Task directions: Report back the lines in this listing that carry the string "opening".

----------------

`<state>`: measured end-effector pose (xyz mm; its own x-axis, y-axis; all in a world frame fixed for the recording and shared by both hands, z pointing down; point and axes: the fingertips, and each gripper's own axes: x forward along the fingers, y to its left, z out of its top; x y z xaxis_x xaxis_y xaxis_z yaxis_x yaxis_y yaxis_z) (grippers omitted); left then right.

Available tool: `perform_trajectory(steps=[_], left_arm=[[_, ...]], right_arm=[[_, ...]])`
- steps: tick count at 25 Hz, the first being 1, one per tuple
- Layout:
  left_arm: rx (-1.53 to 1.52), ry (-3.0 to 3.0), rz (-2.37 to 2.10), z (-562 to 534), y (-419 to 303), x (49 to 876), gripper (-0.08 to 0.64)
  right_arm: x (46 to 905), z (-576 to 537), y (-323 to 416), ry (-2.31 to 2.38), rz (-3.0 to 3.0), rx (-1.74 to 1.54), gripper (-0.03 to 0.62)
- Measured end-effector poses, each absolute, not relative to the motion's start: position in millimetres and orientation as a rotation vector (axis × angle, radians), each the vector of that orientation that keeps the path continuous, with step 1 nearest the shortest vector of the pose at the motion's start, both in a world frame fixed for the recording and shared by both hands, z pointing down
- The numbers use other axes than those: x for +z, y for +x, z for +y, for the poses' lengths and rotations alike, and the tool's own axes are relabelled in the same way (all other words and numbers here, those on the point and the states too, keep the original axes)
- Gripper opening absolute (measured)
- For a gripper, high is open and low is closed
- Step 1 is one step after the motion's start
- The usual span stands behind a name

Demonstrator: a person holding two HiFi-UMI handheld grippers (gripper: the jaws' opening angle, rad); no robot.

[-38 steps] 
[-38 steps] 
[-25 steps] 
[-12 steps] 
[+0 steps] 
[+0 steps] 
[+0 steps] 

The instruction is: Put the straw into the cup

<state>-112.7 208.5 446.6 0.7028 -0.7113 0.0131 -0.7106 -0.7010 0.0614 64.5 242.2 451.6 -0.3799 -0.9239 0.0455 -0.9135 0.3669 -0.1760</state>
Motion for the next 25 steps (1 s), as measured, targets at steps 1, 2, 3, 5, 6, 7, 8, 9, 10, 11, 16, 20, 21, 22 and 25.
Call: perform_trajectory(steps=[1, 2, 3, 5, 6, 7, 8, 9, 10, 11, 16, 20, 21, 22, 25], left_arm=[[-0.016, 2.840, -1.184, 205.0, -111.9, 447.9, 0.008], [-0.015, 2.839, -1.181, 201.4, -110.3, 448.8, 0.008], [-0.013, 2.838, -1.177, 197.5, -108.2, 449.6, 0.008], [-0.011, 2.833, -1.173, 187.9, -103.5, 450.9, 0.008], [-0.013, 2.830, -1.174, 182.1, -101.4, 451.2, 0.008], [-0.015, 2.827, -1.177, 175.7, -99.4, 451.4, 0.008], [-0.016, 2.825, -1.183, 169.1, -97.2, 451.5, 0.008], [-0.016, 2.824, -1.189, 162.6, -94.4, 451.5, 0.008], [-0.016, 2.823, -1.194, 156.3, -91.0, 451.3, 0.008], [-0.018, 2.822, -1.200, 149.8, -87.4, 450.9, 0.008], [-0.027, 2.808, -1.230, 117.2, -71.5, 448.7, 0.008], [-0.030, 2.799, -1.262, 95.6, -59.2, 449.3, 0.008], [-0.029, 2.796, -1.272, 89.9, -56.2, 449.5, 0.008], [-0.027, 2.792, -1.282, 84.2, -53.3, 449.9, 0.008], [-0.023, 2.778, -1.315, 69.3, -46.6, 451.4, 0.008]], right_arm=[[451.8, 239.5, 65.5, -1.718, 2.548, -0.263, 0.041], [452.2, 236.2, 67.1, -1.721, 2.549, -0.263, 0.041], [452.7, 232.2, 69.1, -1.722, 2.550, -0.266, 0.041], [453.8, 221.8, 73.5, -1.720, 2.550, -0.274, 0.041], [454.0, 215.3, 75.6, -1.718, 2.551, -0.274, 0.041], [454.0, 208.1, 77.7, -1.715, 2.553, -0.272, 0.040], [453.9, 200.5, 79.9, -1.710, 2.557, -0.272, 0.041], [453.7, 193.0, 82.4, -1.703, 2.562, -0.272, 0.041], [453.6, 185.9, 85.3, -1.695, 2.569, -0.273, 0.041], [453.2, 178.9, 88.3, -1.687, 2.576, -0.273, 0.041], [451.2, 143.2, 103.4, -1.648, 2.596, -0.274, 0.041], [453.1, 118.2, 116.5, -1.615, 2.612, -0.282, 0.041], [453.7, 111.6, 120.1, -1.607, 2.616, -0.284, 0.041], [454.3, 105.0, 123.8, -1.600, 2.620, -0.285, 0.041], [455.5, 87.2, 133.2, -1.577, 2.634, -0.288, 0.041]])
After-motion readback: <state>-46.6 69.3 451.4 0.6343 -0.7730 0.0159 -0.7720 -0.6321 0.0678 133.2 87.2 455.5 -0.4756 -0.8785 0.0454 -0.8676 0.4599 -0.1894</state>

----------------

Response:
- Gripper opening absolute (measured)
Demonstrator: a person holding two HiFi-UMI handheld grippers (gripper: the jaws' opening angle, rad); no robot.

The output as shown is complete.